Based on a publication from Nikki Baird in RetailWire, Can the metaverse solve retail’s returns challenges?
¿Puede el metaverso solucionar los desafíos de las devoluciones del retail?
We’ve seen a lot of press about the volume of returns that are pouring in from this holiday season. When you combine sustained high rates of online shopping with a really strong holiday season for many retailers, an overwhelming amount of returns seem inevitable.
While retailers can do things to try to cut their cost of returns — emphasizing return to store, offering incentives to turn a return into an exchange or an expanded sale, etc. — the best way to reduce returns is to prevent them from happening in the first place.
In fashion, the biggest reason consumers return items is because of fit. We’ve even invented terminology to describe the behavior: wardrobing (effectively the opposite of showrooming, where consumers order additional things to try on at home and send back what they don’t want), and bracketing (the practice of adding multiple sizes of the same item to your cart, a sure signal some of them are coming back).
Retailers and tech companies have made a run at fit tech for years, using any combination of computer vision, predictive analytics and proprietary algorithms that define everything from fabric fall and flow to how to translate cut patterns into 3D objects that can be sized against a body.
The challenge for consumers has always been the on-ramp. You either have to answer a 500-question survey about what brands you like, what sizes you wear in those brands and various body measurements or shape assessments, or (somehow worse) you have to climb into a box and get a total body scan à la airport scanners.
But augmented reality breakthroughs are starting to make it easier for consumers to get over the body scanning hump. Companies like Eclo (focused on shoes) can take you on a guided tour of your feet using only your phone’s camera. Other fit tech companies are experimenting with front view and side view full-body pictures (taken in tight fitting clothes like workout clothes) as the only requirements to be able to predict fit. Companies like Stitch Fix are introducing customers to the confidence that comes when they get recommendations, not only for products, but the size of product to buy.

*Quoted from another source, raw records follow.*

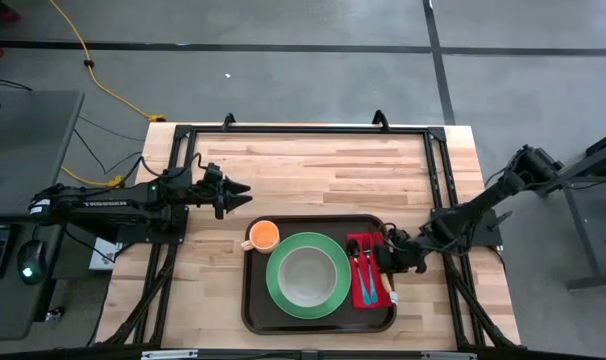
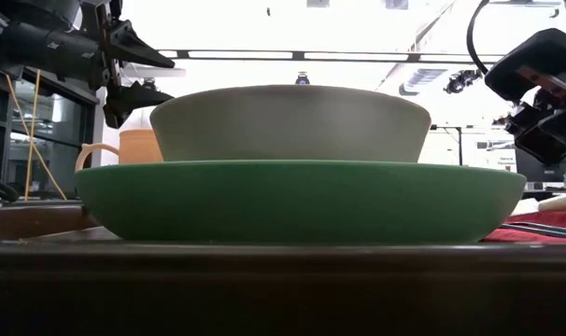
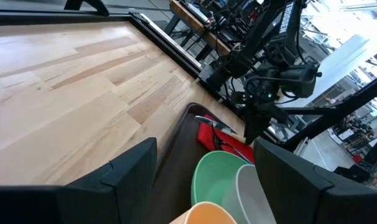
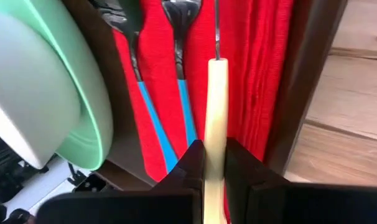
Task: Set up tray
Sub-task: Put the yellow table knife on top of the red napkin to the right of the blue fork on the black tray, then return to Home Position
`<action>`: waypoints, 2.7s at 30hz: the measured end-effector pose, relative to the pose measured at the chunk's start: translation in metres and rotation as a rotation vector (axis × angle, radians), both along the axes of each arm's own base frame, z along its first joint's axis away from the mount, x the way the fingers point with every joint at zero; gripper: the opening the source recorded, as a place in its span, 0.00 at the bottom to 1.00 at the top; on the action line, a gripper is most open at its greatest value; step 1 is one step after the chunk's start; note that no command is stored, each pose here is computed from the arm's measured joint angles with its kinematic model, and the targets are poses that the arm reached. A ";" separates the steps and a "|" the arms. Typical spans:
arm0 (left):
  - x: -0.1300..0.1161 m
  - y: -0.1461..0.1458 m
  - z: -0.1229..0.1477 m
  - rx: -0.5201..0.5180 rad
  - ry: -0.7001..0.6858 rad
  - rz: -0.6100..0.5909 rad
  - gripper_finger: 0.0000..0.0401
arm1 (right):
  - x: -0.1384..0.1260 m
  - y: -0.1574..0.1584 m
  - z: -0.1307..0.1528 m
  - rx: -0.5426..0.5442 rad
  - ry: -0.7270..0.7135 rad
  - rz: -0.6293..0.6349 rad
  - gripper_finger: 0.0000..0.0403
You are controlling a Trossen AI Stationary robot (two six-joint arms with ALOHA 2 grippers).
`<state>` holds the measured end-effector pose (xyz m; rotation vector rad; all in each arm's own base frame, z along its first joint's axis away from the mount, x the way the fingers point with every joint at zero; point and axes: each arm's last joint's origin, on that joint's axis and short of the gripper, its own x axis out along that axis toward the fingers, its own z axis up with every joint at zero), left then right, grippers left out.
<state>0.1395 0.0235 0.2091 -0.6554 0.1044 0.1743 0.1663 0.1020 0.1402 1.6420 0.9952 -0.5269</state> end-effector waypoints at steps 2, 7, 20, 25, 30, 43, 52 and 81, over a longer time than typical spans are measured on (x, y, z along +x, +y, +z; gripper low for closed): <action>0.000 0.000 0.000 0.000 0.000 0.000 0.73 | 0.001 0.001 -0.002 0.005 0.012 0.003 0.03; 0.000 0.000 0.000 -0.001 -0.001 -0.007 0.73 | 0.004 0.003 -0.007 0.020 0.030 0.008 0.03; 0.000 -0.001 0.000 -0.014 -0.003 -0.019 0.73 | 0.009 0.008 -0.015 0.060 0.053 0.029 0.06; 0.000 -0.001 0.000 -0.019 -0.004 -0.022 0.73 | 0.009 0.008 -0.015 0.067 0.047 0.033 0.07; 0.000 -0.001 0.000 -0.018 -0.003 -0.023 0.73 | 0.009 0.009 -0.014 0.088 0.046 0.045 0.14; 0.000 -0.001 0.000 -0.018 -0.003 -0.023 0.73 | 0.009 0.010 -0.013 0.119 0.061 0.068 0.19; 0.000 -0.001 0.000 0.000 -0.001 -0.026 0.73 | 0.006 0.009 0.002 0.170 -0.005 0.079 0.19; -0.006 0.000 0.007 -0.045 -0.069 0.041 0.73 | -0.015 -0.054 0.086 -0.546 -0.699 -0.263 0.19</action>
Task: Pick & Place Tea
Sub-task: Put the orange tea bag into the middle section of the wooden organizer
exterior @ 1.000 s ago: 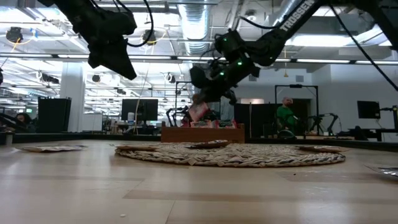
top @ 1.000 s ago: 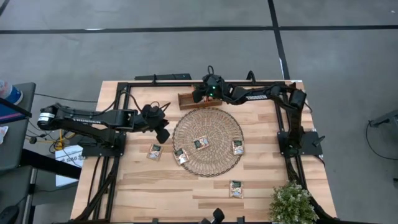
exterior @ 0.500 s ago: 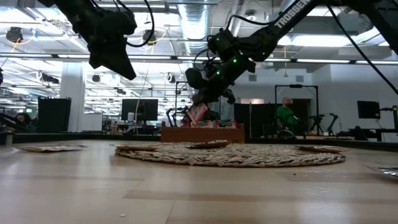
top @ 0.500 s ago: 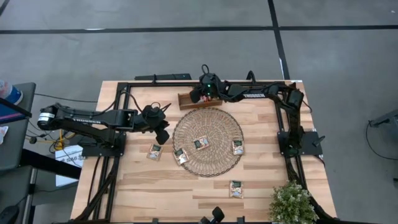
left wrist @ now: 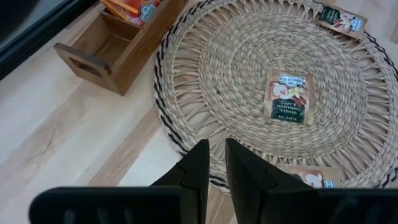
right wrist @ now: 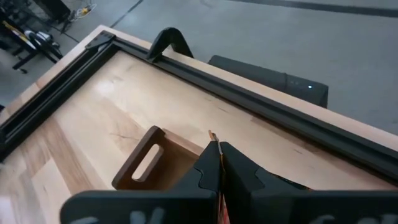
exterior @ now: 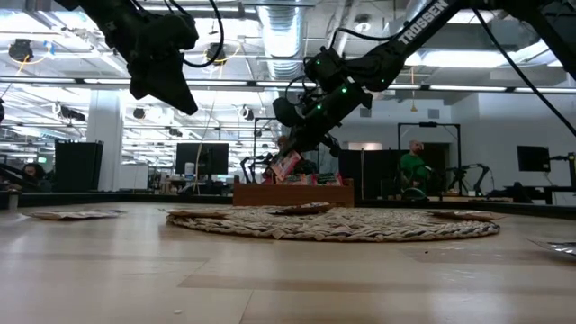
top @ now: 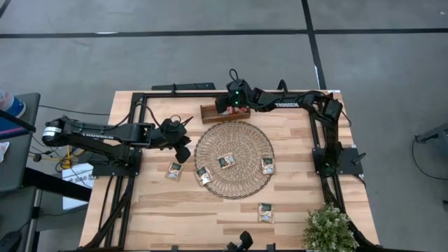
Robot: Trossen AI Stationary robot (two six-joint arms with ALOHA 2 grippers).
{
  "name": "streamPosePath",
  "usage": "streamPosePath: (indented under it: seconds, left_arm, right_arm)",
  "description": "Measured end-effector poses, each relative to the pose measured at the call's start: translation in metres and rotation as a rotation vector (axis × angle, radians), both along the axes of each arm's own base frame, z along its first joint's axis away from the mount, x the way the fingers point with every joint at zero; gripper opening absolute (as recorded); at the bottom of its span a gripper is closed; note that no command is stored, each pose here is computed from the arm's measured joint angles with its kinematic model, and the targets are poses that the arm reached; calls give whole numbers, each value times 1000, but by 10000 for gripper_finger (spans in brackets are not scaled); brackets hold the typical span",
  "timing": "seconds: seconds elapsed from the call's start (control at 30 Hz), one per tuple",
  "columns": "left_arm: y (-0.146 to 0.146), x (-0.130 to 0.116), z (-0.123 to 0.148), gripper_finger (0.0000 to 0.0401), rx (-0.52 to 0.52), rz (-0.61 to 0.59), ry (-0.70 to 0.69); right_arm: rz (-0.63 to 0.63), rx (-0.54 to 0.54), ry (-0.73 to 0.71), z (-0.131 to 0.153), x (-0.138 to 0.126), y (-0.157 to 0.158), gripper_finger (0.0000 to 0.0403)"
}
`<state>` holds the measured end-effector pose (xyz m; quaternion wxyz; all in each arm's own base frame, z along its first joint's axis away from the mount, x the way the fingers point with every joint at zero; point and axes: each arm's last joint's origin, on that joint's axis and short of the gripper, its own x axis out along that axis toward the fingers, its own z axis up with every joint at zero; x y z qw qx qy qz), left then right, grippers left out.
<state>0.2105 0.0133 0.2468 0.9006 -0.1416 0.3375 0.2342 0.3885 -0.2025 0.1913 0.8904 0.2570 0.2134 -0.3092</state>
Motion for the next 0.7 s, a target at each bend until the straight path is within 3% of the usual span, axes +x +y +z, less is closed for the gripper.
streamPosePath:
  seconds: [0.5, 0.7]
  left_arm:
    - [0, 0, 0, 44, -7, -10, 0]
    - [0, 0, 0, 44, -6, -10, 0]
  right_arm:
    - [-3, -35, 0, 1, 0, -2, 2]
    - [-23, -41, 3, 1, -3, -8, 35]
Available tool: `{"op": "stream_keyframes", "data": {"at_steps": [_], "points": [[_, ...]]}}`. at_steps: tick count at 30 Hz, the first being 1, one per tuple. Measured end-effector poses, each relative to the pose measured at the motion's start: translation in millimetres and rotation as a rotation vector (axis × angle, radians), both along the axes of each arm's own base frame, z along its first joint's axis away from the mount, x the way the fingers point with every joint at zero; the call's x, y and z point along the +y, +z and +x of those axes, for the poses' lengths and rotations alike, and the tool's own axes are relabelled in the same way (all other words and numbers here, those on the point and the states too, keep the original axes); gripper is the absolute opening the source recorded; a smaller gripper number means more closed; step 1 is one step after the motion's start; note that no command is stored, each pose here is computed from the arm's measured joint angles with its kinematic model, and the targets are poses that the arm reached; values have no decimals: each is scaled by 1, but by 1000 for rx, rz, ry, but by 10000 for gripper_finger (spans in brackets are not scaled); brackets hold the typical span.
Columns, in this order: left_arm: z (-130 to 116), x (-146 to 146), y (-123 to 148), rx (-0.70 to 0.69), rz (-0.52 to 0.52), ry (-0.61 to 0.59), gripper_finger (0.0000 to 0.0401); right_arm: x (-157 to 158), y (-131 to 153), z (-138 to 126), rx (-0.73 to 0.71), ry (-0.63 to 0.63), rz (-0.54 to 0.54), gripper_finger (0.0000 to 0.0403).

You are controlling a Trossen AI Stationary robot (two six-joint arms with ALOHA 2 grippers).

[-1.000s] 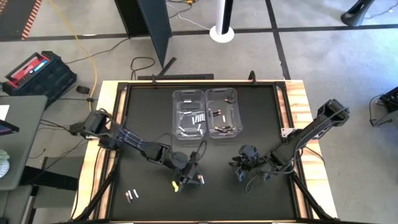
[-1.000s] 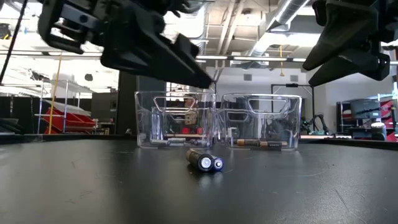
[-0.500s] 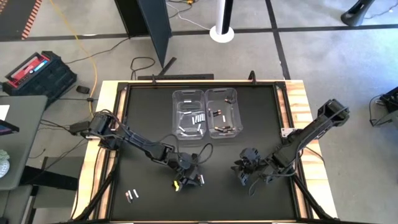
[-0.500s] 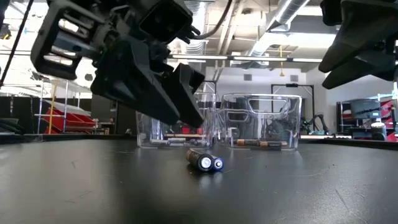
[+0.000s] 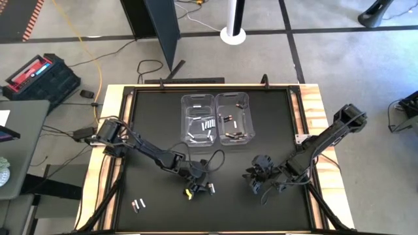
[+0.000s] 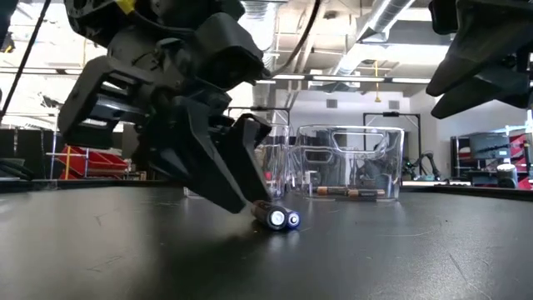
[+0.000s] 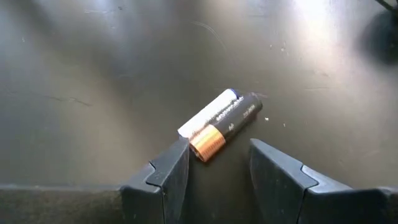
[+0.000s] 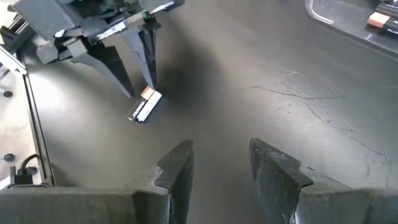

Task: Sort batteries
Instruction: Put the black battery into the right transparent bin

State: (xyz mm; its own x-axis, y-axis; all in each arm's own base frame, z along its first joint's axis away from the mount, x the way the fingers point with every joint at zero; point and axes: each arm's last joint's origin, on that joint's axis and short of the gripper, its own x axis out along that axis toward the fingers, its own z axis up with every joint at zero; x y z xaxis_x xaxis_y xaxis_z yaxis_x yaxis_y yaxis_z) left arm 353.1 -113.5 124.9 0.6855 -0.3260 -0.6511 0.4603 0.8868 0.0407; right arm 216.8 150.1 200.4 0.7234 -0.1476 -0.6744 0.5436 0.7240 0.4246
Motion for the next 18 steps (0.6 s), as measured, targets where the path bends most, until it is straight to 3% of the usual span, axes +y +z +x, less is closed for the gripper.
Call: {"op": "stream_keyframes", "data": {"at_steps": [18], "points": [[-6, -5, -4, 106, -83, 59, 160, 0, 0, 0, 3, 2, -5, 173]]}}
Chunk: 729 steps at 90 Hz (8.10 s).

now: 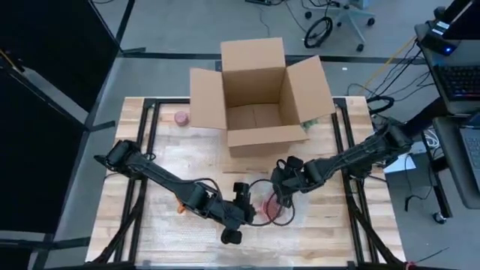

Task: Wrap mug
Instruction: Wrap the pink cup with the bubble wrap

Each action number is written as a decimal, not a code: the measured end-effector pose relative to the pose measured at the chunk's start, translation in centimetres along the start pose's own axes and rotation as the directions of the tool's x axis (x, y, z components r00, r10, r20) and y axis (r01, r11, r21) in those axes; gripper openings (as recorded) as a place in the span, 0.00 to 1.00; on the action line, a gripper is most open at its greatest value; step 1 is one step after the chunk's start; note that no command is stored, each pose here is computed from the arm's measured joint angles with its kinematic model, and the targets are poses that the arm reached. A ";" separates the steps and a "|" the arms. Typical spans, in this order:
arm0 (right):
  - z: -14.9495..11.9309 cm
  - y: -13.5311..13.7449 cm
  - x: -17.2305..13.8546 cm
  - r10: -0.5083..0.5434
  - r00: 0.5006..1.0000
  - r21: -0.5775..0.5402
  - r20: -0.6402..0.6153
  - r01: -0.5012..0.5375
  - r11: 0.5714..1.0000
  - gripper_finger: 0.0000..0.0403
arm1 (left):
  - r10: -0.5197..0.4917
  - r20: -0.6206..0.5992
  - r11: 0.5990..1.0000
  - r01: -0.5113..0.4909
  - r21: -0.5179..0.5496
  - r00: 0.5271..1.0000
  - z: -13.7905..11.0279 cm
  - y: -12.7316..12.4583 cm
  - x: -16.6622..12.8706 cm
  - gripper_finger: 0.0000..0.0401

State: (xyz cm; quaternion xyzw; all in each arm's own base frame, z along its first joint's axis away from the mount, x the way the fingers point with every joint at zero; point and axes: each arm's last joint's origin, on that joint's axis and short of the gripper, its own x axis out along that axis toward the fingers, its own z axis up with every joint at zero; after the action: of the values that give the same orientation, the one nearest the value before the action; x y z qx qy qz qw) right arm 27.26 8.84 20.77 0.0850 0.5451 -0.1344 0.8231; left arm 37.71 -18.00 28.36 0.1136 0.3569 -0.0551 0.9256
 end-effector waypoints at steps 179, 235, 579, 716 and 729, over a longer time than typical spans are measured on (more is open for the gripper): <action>0.7 6.9 3.4 0.038 0.994 -0.108 -0.101 -0.049 0.993 0.53 | -0.009 -0.018 0.999 0.008 -0.037 1.000 -0.6 -0.6 1.9 0.00; 2.1 5.9 -1.8 0.245 0.969 -0.047 -0.017 -0.246 0.968 0.52 | -0.008 -0.024 1.000 0.008 -0.018 1.000 -0.7 -0.6 1.9 0.00; 2.7 9.7 -5.6 0.275 0.937 -0.317 0.214 -0.200 0.927 0.62 | -0.011 -0.029 0.977 0.004 -0.213 1.000 -3.4 -3.6 9.3 0.00; 2.0 11.3 -0.5 0.241 0.954 -0.374 0.176 -0.162 0.913 0.62 | 0.256 0.205 0.959 -0.222 -0.174 0.945 0.6 -5.4 -0.7 0.00; 1.8 11.1 -0.4 0.220 0.963 -0.369 0.156 -0.150 0.917 0.62 | 0.256 0.136 0.954 -0.227 -0.194 0.957 -0.2 -5.0 1.1 0.00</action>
State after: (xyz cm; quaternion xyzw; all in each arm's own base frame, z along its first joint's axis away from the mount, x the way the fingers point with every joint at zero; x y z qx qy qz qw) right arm 32.20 18.94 21.74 -0.0265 0.4670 0.0367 0.8831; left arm 37.45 -22.85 26.57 0.0695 0.2684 0.0815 0.9573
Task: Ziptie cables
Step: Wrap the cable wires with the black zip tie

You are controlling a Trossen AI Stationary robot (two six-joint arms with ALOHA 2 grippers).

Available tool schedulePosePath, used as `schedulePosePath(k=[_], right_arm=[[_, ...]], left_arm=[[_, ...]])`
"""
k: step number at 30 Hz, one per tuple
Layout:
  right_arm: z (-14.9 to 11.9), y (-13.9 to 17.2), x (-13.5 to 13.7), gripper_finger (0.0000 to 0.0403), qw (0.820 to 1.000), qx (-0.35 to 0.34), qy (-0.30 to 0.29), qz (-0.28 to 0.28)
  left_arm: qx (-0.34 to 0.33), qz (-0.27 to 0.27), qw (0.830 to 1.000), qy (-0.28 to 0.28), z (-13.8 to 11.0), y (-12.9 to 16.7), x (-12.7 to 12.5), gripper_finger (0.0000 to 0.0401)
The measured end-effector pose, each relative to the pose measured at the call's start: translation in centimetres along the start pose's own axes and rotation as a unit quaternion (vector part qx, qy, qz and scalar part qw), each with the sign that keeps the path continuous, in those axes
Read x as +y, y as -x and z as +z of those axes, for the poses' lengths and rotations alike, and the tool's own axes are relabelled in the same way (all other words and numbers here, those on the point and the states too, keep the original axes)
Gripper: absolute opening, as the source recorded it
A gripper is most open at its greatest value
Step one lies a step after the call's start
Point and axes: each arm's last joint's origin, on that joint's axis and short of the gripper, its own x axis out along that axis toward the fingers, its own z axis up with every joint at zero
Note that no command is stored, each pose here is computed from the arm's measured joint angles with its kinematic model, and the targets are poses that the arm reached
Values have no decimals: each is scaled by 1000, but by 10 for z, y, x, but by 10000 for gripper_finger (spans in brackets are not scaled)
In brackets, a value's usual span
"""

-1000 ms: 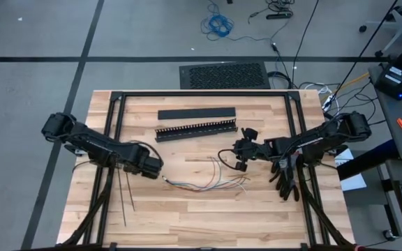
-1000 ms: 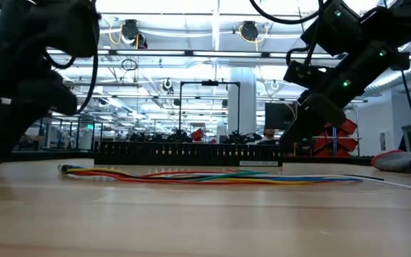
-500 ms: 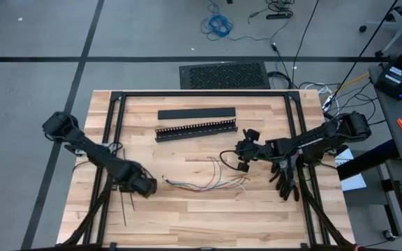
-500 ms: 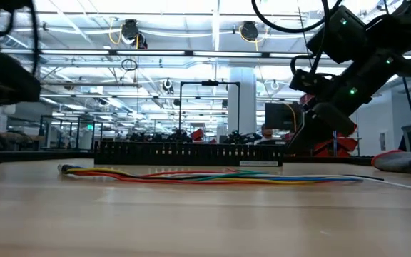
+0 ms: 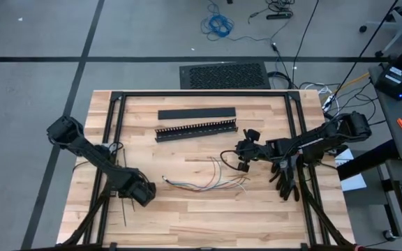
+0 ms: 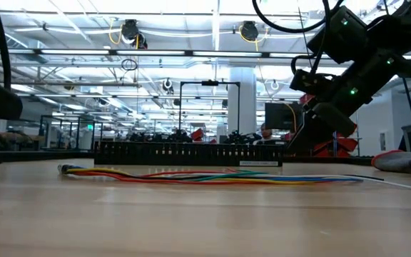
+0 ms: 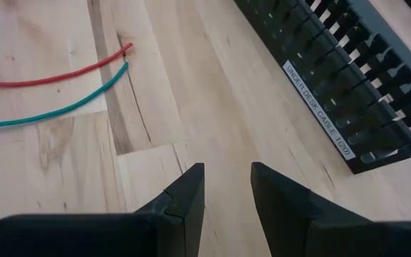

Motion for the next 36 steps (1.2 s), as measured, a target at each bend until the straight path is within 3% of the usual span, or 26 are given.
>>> schedulePosePath(k=[9,14,17,20,22,27,32,36], right_arm=[[-9,-1,-1,112,1000,-5,-4,1],[-9,-1,-1,112,1000,-4,-4,1],[-9,-1,-1,112,1000,-5,-4,1],[-8,-1,-1,112,1000,-10,-5,1],[-7,-1,-1,112,1000,-13,-6,2],[-6,-1,-1,112,1000,-19,-7,3],[-7,-1,-1,112,1000,-15,-5,2],[-7,-1,-1,112,1000,-13,-3,2]], left_arm=[[-5,-27,999,-16,-1,0,-3,187],[-6,-80,996,-38,-4,5,-13,187],[-52,-164,981,-89,-7,21,-30,187],[-119,-252,949,-147,-7,44,-50,187],[-142,-276,936,-169,-5,58,-60,187],[-173,-247,936,-180,9,70,-66,187],[-213,-120,964,-102,33,67,-47,187],[-264,-55,961,-65,56,63,-38,187]])
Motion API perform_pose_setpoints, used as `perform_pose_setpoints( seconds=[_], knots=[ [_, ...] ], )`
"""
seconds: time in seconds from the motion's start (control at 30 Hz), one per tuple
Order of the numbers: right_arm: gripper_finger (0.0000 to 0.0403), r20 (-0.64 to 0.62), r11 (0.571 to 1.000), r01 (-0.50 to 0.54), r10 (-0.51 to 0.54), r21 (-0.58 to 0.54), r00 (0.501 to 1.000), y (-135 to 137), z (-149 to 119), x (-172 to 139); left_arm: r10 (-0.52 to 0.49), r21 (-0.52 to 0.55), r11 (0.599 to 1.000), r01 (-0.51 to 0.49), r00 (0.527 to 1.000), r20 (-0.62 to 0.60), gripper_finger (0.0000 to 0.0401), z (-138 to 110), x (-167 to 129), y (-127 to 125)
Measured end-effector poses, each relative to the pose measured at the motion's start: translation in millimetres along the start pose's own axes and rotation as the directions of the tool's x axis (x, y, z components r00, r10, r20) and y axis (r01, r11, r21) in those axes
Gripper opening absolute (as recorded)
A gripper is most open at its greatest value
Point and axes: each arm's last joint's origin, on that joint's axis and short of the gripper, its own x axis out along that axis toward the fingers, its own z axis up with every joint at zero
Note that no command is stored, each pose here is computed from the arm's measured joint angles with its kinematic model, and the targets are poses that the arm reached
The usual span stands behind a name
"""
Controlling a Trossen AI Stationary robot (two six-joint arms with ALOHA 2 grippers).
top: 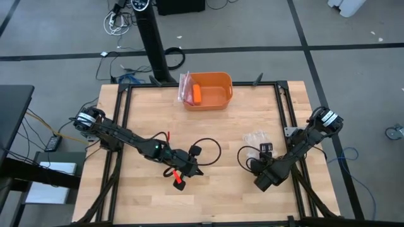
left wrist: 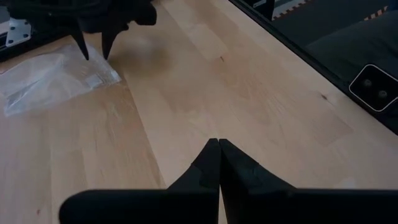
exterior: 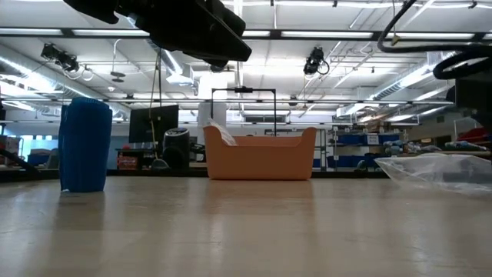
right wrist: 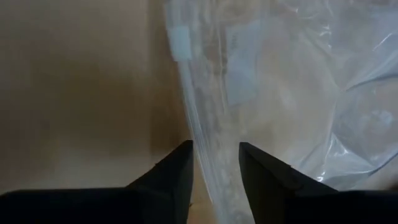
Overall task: Roll bandage
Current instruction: Open the transparent zip bag
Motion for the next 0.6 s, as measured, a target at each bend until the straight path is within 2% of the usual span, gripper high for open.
perform_pose_setpoints(
  seconds=[0.13,0.27,0.3,0.43,0.6],
  knots=[
    [0.0110,-0.020,1.000,0.008,-0.008,0.001,1.000,-2,-3,6,0.000,0.000,1.000,0.000,1.000,0.000,0.0006,0,0,0],
    [0.0024,-0.012,1.000,0.005,-0.005,-0.020,1.000,-2,-2,6,0.000,0.000,1.000,0.000,1.000,0.001,0.0006,0,0,0],
    [0.0013,-0.010,1.000,0.006,-0.006,-0.024,1.000,-2,-2,6,0.000,0.000,1.000,0.000,1.000,0.004,0.0006,0,0,0],
    [0.0004,-0.002,1.000,-0.002,0.002,-0.008,1.000,-2,1,5,0.001,0.000,1.000,-0.001,1.000,0.006,0.0006,1,0,0],
    [0.0003,0.047,0.999,-0.040,0.040,0.008,0.998,0,15,-17,0.035,0.008,0.999,-0.035,0.999,0.022,0.0006,3,0,1]
  ],
)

As the metaverse becomes more pervasive, it’s an easy shift to move your full-body avatar, built from two simple phone pictures, into virtual reality to try on clothes in full 3D. It may seem far out there, but when retailers need to find a way to solve the huge problem (returns) that is created by consumers trying to solve a simple need (buying the right size with confidence), there is high likelihood that things will move fast. Certainly, the volume of returns is unsustainable as it is.